• **DIRECTIONS FOR THIS TASK**
Throughout the entries below, report every line where "parts" is found.

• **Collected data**
=== Begin Enclosure ===

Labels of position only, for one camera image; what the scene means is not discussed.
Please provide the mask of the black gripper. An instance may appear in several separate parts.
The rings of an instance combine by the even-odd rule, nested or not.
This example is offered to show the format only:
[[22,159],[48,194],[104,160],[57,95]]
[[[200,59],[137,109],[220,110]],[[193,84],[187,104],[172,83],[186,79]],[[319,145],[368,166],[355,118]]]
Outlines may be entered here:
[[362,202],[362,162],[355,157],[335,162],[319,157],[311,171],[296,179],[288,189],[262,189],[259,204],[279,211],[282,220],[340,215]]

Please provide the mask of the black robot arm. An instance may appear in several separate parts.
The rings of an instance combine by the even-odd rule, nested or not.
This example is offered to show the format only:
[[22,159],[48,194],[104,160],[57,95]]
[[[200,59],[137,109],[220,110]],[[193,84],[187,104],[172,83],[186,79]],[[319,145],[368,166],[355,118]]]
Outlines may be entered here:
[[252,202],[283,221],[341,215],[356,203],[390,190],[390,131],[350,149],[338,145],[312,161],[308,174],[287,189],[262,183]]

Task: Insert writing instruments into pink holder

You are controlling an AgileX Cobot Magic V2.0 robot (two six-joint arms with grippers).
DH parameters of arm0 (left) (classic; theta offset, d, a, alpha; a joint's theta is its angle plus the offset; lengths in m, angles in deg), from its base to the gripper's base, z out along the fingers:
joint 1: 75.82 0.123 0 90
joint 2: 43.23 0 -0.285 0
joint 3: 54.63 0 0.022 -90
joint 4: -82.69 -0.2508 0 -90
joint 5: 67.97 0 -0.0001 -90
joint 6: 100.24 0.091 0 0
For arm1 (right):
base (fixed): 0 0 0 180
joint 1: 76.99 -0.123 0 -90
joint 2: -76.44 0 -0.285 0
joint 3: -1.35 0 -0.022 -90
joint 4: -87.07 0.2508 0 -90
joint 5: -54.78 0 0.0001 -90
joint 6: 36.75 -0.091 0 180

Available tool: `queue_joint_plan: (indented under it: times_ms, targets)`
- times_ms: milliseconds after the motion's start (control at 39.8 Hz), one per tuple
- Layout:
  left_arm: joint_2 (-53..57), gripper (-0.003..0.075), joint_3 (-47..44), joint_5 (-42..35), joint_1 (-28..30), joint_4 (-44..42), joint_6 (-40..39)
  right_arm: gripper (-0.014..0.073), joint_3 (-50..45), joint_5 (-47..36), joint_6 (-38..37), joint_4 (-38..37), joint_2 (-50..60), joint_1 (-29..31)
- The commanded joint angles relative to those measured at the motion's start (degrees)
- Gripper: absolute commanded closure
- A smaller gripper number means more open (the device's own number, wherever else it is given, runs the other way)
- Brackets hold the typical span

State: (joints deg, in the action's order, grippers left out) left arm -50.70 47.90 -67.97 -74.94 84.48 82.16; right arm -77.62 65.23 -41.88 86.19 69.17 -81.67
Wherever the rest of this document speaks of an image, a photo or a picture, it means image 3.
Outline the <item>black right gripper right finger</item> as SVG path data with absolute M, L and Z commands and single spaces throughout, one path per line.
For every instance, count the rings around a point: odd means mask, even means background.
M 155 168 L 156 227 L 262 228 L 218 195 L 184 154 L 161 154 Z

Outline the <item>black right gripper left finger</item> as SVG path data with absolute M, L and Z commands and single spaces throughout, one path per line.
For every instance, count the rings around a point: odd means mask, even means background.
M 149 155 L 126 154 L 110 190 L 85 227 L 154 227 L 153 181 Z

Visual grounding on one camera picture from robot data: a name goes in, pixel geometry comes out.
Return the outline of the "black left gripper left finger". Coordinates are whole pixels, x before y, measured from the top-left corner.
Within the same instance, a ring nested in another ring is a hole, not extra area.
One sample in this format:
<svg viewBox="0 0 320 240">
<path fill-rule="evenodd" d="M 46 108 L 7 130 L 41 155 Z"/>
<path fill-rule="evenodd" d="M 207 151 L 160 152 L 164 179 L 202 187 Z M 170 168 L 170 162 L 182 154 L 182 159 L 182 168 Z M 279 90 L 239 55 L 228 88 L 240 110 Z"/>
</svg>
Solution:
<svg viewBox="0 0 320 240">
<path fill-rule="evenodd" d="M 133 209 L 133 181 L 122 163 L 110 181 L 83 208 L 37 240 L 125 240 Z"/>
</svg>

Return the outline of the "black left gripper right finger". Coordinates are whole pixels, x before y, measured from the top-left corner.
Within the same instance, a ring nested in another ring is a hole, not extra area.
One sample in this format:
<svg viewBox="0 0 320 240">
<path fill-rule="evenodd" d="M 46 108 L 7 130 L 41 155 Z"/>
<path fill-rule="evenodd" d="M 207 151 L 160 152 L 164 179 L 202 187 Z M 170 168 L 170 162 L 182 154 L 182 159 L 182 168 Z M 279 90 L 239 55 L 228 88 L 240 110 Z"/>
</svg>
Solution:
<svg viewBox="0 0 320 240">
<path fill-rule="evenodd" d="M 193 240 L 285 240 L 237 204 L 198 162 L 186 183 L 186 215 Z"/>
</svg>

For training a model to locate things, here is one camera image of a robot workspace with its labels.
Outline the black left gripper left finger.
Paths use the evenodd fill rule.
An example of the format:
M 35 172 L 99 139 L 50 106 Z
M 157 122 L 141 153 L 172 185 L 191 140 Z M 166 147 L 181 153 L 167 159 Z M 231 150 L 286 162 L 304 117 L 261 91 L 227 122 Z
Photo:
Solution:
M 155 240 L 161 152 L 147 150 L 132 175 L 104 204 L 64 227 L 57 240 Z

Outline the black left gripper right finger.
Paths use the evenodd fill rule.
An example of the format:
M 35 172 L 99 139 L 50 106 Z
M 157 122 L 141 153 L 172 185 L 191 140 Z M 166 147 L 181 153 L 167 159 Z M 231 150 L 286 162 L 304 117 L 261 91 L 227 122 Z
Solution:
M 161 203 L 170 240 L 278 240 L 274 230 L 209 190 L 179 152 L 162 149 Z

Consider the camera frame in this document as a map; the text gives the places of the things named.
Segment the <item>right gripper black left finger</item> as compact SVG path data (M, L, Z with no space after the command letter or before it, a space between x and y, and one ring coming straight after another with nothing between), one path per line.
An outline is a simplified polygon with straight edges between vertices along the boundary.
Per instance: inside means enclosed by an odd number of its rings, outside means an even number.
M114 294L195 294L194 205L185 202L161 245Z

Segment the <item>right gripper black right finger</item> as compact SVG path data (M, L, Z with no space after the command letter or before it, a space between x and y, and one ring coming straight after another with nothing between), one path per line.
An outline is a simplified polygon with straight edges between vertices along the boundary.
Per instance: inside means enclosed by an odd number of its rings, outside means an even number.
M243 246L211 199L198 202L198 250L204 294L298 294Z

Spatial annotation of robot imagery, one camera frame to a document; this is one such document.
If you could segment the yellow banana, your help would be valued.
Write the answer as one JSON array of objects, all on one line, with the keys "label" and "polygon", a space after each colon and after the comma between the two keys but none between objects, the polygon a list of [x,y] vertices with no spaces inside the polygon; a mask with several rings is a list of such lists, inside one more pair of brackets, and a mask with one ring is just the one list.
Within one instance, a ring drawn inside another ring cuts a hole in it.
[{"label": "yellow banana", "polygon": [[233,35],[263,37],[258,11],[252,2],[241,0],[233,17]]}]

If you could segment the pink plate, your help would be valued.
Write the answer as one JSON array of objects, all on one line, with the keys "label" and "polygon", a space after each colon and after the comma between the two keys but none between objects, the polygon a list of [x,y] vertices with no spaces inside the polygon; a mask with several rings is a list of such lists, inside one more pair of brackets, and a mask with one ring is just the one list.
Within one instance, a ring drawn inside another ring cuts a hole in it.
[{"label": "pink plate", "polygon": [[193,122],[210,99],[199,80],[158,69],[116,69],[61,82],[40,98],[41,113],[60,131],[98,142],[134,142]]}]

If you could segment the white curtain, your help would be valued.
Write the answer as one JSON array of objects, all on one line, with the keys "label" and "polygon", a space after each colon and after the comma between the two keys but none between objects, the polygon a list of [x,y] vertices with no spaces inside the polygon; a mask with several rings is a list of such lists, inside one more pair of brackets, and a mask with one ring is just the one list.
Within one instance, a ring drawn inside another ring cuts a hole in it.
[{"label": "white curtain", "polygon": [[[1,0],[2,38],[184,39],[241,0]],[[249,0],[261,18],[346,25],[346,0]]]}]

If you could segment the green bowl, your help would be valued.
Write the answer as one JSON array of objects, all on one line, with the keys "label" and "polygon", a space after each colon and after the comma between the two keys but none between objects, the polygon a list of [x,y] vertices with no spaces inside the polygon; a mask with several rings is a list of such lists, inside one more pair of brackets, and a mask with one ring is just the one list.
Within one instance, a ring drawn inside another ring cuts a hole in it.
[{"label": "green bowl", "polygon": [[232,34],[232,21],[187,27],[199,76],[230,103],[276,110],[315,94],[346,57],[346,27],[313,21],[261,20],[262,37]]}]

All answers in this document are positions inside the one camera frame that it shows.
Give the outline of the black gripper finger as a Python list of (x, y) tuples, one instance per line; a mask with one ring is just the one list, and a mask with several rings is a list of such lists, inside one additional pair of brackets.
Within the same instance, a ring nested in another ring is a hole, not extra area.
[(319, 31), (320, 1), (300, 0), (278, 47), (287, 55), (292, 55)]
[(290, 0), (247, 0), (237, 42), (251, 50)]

=== End Enclosure ===

• **EXERCISE RESULT**
Please provide the mask of the black gripper. An instance may appear in several separate parts.
Please provide the mask of the black robot arm. An instance may appear in several separate parts.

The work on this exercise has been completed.